Valorização do real ajuda no controle da inflação
Segundo Alex Agostini, economista-chefe da Austin Rating, a desvalorização do dólar foi determinante na decisão.
- O real valorizado tem sido benéfico ao controle da inflação porque a estrutura de preços da economia brasileira ainda tem forte relação com a variação cambial, seja pela presença das commodities agrícolas nos índices de preços do atacado ou pela participação como fator de ajuste dos preços de algumas tarifas públicas, como energia elétrica e telefonia fixa, ou mesmo nos combustíveis derivados do petróleo - explica.
Antonio Licha, coordenador do Grupo de Conjuntura da UFRJ, diz que hoje a variável-chave para o crescimento econômico é o câmbio e não mais os juros. Ele explica que o dólar fraco tem reduzido a competitividade das empresas brasileiras, especialmente na indústria de transformação:
- Se os juros recuassem num ritmo mais acelerado, poderiam compensar parte das perdas com o efeito câmbio.
Para Carlos Thadeu de Freitas, economista-chefe da Confederação Nacional do Comércio (CNC), a queda de 0,5 ponto da Selic vai impedir que o dólar sofra ainda mais pressão, já que as taxas de juros estão subindo no mercado futuro. O economista lembra que os contratos de juros de longo prazo subiram ontem na Bolsa de Mercadorias & Futuros (BM&F). Os que têm vencimento em janeiro de 2009 projetavam ontem taxa de 10,73%, contra 10,69% na véspera. Segundo ele, parte do mercado apostava em redução de 0,25 ponto percentual:
- Se a redução dos juros fosse mais tímida, haveria impacto maior no câmbio, atraindo mais investidores estrangeiros e derrubando ainda mais a cotação da moeda americana.

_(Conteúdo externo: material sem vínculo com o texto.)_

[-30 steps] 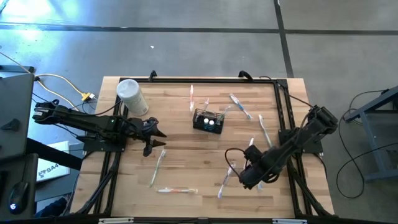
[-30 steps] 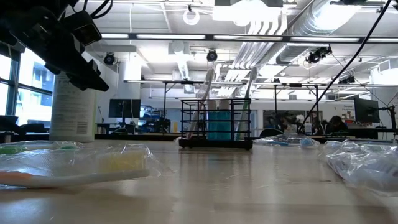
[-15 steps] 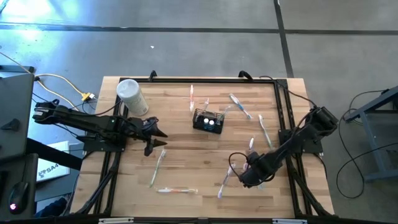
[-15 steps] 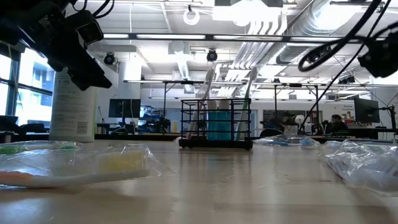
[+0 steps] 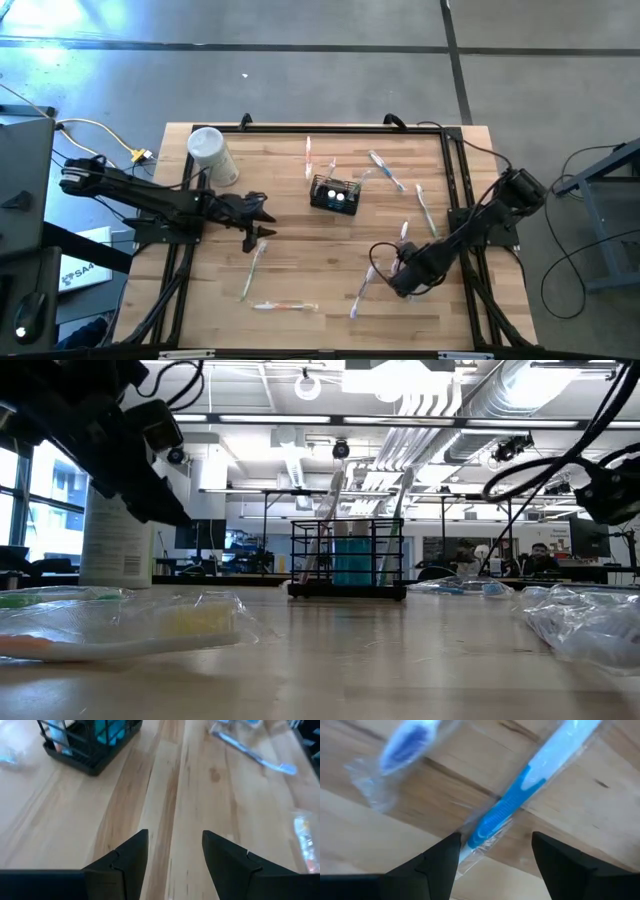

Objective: Pick & Place toothbrushing station
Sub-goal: Put the bottom blue toothbrush into the mesh organizer

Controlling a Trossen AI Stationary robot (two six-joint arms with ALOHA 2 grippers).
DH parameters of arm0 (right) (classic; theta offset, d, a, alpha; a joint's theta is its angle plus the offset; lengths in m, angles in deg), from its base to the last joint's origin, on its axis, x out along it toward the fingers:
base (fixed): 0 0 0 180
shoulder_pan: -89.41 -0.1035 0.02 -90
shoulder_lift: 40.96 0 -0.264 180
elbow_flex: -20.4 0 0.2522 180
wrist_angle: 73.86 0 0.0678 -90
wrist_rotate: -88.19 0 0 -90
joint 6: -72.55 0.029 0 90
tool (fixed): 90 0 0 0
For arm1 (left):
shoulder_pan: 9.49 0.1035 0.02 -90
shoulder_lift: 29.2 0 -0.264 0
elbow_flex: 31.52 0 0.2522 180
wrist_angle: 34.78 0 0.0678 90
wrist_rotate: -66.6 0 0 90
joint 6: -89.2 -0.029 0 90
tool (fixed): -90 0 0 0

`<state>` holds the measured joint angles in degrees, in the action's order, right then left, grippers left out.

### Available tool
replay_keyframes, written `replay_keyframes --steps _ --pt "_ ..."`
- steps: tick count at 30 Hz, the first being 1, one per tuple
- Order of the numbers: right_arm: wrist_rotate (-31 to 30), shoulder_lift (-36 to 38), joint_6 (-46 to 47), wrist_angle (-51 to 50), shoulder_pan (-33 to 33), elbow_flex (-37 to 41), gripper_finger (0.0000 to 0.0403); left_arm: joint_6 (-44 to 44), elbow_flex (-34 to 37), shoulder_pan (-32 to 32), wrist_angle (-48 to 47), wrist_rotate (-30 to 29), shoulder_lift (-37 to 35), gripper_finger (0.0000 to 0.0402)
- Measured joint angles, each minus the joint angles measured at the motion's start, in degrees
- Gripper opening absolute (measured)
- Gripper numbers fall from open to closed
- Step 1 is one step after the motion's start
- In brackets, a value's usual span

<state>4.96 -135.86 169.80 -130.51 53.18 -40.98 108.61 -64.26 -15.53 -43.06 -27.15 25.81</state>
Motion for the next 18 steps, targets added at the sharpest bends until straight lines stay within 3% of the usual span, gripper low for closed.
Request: replay_keyframes --steps 9,13,18 --pt "-1.3 0.3 -2.3 0.9 1.1 3.1 0.0221 0.0 0.0 0.0 7.9 0.2 10.2 0.0187" --pt "-1.7 0.3 -4.4 0.3 1.6 3.2 0.0173 0.0 0.0 0.0 11.8 0.3 12.7 0.0187" --pt "-2.4 0.3 -6.1 0.1 1.7 3.2 0.0086 0.0 -0.1 0.0 16.4 2.3 14.1 0.0187"
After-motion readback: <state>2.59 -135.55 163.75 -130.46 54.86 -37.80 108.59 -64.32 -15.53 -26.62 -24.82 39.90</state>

IPCA teve alta de 0,28% em maio, acima das previsões
Nos últimos três dias surgiram dados que começaram a dar força aos que apostavam no maior conservadorismo no BC, ou seja, em que o ritmo de corte de 0,25 ponto poderia ser mantido. Entre eles, a percepção de que a atividade econômica está cada vez mais aquecida, o cenário internacional mais pressionado com expectativas de aumento nos juros nos Estados Unidos e alguns indicadores de inflação mostrando um pouco mais de fôlego. Ontem, por exemplo, o IBGE divulgou que o IPCA fechou maio com alta de 0,28%, acima da expectativa do mercado, de 0,21%, e pouco abaixo do 0,25% de abril.
Com a aceleração no corte ontem, avaliam os especialistas, o BC deve, nas próximas duas reuniões - em julho e em setembro - , fazer novas reduções de 0,5 ponto. No entanto, no seu curto comunicado, o Copom deixa em aberto a questão, ao afirmar que decidiu o corte "neste momento". A autoridade monetária diz no texto que continua "avaliando o cenário macroeconômico e as perspectivas para a inflação".
O presidente da Federação das Indústrias do Estado de São Paulo (Fiesp), Paulo Skaf, disse que o corte de ontem foi um "avanço", mas é insuficiente.
- Os juros básicos de 12% ao ano não terão influência sobre a valorização cambial, nociva a vários segmentos industriais exportadores - disse o presidente da Fiesp.